In the aftermath of some unexplained catastrophe life is now governed by one simple but vitally important rule — keep as quiet as possible at all times. This is more a family policy as we don’t meet very many strangers, but we can assume the same applies to anyone who doesn’t wish to get eviscerated at 100 miles an hour. We can infer from an opening title card that it is the couple’s resourcefulness and determination that has enabled the family to navigate a strange and oppressive world for at least three months. Like the Abbotts’ daily routine, A Quiet Place is an exercise in restraint, and I was reminded immediately of this concept of rule-abiding and extreme isolation that was intensely focused upon in Trey Edward Shults’ It Comes At Night — incidentally one of those modern titles that has encouraged Krasinski to give horror another chance.

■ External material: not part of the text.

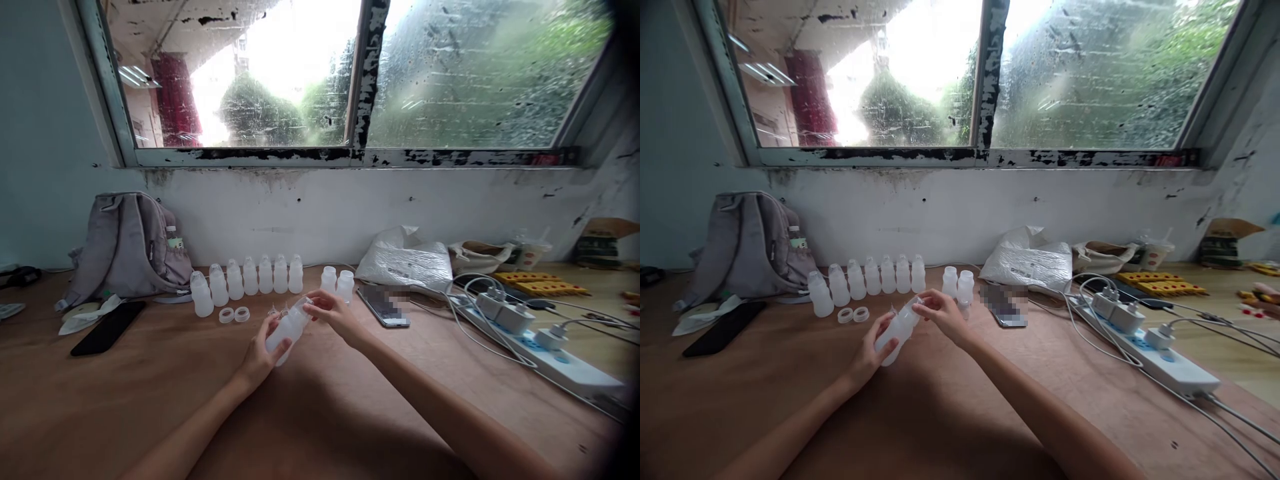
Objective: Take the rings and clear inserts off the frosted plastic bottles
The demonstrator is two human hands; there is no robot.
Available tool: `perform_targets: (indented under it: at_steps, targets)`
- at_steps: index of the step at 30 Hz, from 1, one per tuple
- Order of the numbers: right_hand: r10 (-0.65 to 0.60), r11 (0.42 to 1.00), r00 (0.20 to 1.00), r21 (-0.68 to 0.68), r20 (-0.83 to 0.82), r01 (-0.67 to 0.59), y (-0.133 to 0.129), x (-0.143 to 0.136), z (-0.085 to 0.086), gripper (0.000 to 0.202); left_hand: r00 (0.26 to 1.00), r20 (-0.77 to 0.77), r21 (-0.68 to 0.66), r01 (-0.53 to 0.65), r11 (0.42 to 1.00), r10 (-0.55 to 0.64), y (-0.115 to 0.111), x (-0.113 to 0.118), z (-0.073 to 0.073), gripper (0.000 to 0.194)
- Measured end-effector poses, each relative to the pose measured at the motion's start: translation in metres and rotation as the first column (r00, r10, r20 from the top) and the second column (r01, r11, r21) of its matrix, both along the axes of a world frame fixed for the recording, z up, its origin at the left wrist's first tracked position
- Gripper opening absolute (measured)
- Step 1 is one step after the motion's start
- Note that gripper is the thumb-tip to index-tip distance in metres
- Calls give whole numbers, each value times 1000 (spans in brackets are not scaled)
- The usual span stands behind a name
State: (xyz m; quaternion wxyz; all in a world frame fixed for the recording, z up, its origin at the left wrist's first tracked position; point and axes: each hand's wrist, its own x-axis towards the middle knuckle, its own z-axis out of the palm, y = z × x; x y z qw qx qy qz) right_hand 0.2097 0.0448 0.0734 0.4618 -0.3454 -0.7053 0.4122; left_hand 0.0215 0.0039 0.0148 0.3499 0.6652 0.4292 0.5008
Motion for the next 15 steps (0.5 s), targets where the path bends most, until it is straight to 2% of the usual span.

A Quiet Place opens up at the pace of spilt molasses as compared to the chaos in which it concludes, but these first scenes are crucial in earning our sympathy. Krasinski’s meticulous planning is on full display as we are taken on a guided tour through the detritus of their humble community while the group endures a hair-raising tiptoeing from their farmhouse-cum-fortress to gather essential supplies. Credit the writing how a lack of detail with regards to the big picture actually enhances the experience while in smaller moments and individual scenes the complete opposite holds true — detail is everything. The gravel paths, color-coded Christmas lights, dinners and game nights on soft surfaces are little bits of consideration that generally offset Krasinski’s clumsier spells as director (his foreshadowing is pretty on-the-nose, for example).

Like the aforementioned primitive thriller of yesteryear, A Quiet Place relies heavily upon its technical department to evoke mood. Krasinski differentiates himself by doubling down on aural stimulation, nearly gutting the screenplay entirely of spoken dialogue and having his characters communicate largely through sign language and simple gesticulations. This isn’t a technique employed just to give agency to Simmonds’ character, whose deafness eventually becomes vital to the plot, but it is a matter of practicality that brings attention to all the ways in which we take verbal communication for granted.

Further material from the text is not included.